Defense officials briefed the task force on the military health system's skyrocketing costs. The total this year will be $38 billion, up 131 percent since 2000. Healthcare spending now is 8 percent of the defense budget but will climb to 12 percent, or $64 billion, by 2015 unless fees are increased, officials said.

Most of the growth is tied to new benefits enacted since 2001, including TRICARE for Life for 1.9 million Medicare-eligible beneficiaries. Two other key factors are medical inflation and a shift by retirees into TRICARE and away from costlier health plans earned in second careers or by working spouses.
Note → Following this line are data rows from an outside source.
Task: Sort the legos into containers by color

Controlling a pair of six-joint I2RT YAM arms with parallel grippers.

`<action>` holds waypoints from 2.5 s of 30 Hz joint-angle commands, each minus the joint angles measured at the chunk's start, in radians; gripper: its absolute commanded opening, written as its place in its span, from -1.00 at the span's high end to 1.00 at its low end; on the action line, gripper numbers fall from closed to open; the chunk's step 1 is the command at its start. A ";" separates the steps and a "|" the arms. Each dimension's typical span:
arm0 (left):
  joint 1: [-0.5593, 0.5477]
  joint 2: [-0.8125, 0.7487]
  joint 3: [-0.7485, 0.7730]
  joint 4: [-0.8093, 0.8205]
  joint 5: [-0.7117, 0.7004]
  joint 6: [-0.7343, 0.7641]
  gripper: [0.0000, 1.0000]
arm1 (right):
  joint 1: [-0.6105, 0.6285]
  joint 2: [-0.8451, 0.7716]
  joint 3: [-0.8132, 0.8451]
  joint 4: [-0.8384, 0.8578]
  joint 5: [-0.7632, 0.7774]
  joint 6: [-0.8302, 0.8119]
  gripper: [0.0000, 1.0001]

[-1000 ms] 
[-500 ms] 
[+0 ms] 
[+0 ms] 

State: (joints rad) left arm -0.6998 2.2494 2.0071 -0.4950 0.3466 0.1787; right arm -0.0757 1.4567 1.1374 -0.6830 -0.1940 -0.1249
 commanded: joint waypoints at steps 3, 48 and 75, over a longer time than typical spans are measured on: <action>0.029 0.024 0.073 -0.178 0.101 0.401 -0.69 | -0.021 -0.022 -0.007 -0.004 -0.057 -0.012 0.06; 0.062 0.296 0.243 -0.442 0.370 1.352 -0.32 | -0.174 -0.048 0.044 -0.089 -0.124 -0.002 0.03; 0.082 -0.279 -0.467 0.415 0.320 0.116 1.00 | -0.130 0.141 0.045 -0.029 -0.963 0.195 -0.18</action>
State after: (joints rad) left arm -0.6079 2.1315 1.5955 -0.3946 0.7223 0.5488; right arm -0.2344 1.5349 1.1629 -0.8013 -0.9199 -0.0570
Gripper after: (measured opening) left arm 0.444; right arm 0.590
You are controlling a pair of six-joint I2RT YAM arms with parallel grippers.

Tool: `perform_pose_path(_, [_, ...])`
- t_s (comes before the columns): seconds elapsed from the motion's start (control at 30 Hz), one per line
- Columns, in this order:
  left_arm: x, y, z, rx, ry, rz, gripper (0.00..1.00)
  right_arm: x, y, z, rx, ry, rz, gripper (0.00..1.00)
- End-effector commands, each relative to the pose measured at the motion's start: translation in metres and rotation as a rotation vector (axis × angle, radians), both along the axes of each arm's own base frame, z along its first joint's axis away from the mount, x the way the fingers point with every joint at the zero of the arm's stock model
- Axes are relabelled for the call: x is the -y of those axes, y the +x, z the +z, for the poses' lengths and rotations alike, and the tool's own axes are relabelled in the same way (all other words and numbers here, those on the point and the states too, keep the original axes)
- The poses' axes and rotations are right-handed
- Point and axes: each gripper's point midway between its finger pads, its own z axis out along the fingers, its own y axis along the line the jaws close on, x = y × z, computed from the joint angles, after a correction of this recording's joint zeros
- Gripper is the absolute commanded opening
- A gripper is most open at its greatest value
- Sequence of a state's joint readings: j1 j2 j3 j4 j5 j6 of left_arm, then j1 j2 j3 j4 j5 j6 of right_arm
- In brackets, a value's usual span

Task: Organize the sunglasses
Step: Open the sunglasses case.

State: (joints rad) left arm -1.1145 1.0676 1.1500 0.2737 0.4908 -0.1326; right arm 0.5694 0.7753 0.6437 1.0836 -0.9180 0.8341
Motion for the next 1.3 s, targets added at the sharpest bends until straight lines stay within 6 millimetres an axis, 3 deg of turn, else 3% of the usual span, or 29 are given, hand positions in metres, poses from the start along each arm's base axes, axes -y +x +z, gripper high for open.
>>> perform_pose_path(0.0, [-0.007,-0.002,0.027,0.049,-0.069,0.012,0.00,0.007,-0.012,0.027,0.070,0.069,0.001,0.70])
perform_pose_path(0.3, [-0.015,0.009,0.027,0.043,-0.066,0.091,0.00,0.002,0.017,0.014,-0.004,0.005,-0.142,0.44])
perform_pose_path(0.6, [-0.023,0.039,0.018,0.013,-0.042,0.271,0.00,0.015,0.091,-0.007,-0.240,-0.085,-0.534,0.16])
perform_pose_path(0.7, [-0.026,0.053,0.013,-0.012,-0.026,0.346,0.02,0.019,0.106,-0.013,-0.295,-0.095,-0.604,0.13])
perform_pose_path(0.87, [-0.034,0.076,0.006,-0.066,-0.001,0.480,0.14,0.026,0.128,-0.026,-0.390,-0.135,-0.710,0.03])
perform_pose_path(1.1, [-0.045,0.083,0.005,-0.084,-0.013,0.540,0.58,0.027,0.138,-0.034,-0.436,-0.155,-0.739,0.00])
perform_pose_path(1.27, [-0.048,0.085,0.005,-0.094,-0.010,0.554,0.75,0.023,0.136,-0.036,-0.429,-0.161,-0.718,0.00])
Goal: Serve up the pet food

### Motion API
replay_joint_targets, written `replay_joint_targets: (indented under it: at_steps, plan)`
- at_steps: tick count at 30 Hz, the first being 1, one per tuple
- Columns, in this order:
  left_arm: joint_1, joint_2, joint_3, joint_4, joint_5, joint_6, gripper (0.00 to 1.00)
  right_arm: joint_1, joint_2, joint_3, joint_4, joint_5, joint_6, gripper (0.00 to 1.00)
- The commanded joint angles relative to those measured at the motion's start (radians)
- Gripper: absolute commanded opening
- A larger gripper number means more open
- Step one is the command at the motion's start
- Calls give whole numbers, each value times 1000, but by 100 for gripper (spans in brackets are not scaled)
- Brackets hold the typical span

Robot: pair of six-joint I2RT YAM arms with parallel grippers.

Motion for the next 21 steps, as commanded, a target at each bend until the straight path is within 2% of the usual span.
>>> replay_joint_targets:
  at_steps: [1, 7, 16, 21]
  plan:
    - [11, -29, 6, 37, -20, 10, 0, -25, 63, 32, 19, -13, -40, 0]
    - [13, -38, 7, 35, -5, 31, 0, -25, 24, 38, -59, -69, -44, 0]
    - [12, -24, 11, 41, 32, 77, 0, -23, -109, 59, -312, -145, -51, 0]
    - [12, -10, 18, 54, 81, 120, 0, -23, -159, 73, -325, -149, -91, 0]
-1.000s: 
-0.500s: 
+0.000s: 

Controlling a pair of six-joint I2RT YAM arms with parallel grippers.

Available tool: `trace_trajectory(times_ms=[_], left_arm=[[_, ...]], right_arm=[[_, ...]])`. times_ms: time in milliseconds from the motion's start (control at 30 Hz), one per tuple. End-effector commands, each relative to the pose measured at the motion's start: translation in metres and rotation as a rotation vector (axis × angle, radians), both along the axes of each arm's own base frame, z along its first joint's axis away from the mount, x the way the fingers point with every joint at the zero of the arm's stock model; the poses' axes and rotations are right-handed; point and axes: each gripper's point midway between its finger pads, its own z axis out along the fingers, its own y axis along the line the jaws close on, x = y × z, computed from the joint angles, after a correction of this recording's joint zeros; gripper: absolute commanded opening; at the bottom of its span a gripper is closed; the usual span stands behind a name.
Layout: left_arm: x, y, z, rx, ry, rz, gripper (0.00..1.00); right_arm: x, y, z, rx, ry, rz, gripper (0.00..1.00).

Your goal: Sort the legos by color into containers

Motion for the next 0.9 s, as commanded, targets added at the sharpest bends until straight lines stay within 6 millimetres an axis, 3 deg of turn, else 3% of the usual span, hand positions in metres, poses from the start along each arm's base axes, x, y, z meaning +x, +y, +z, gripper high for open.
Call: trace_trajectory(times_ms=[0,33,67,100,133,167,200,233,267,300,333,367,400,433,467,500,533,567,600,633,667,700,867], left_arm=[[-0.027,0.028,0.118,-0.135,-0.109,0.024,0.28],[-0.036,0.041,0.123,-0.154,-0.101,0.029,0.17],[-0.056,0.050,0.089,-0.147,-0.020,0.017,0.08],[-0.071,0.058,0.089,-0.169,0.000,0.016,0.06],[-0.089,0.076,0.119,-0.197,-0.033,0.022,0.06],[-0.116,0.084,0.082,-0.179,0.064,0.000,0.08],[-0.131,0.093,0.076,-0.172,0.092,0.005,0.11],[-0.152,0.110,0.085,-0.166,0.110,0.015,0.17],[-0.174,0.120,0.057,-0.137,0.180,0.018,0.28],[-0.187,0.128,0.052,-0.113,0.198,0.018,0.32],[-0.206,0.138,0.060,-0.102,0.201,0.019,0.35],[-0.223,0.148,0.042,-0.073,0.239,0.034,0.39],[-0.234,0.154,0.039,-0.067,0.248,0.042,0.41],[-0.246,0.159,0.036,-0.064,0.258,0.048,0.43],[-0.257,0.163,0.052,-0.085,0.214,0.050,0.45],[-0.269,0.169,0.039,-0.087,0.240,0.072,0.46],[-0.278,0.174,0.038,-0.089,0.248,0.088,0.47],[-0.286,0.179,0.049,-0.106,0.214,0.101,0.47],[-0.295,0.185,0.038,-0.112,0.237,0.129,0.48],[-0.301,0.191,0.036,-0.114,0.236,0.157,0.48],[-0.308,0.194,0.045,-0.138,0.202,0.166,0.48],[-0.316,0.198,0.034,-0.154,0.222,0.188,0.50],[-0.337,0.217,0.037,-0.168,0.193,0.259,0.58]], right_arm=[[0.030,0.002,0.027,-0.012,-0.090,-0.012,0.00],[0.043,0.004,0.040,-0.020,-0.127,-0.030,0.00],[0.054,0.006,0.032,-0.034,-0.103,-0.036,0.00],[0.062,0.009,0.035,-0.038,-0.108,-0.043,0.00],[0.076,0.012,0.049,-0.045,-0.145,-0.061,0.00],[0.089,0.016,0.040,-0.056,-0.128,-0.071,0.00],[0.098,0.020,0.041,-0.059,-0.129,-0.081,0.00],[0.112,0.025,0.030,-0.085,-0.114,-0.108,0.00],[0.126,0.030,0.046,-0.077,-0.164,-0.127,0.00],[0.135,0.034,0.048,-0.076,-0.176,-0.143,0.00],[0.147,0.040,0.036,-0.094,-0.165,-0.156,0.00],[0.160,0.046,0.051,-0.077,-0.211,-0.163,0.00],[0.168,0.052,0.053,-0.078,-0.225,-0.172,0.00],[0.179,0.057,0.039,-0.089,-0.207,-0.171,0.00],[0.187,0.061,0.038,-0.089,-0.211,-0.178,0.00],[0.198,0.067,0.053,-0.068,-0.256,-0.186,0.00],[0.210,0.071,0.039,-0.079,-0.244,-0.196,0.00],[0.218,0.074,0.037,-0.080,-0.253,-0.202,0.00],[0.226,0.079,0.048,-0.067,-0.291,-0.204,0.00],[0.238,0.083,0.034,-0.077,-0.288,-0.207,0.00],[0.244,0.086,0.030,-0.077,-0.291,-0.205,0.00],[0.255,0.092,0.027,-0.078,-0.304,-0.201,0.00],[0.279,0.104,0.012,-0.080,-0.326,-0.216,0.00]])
Defense officials conceded to the task force that their plan's projected cost savings — $11.2 billion over five years — did not survive a review by the Congressional Budget Office. CBO said $6.5 billion to $7 billion savings is more likely. The TRICARE increases planned just aren't big enough to spark the behavior DoD projects: that 150,000 beneficiaries will leave TRICARE and another 350,000 will decide to stay under employer-provided plans rather than switch to TRICARE.

Dr. William Winkenwerder, assistant secretary of defense for health affairs, said "unfair criticism" has been leveled at the plan, including a charge that higher fees will be a great financial burden. Not so, he said. An E-6 retiree in TRICARE Prime, the managed care option, has been paying roughly $38 a month since 1996. That would increase to $50 over two years. Over the same period, E-6 retired pay has climbed an average of $300 a month to keep pace with inflation, said Winkenwerder.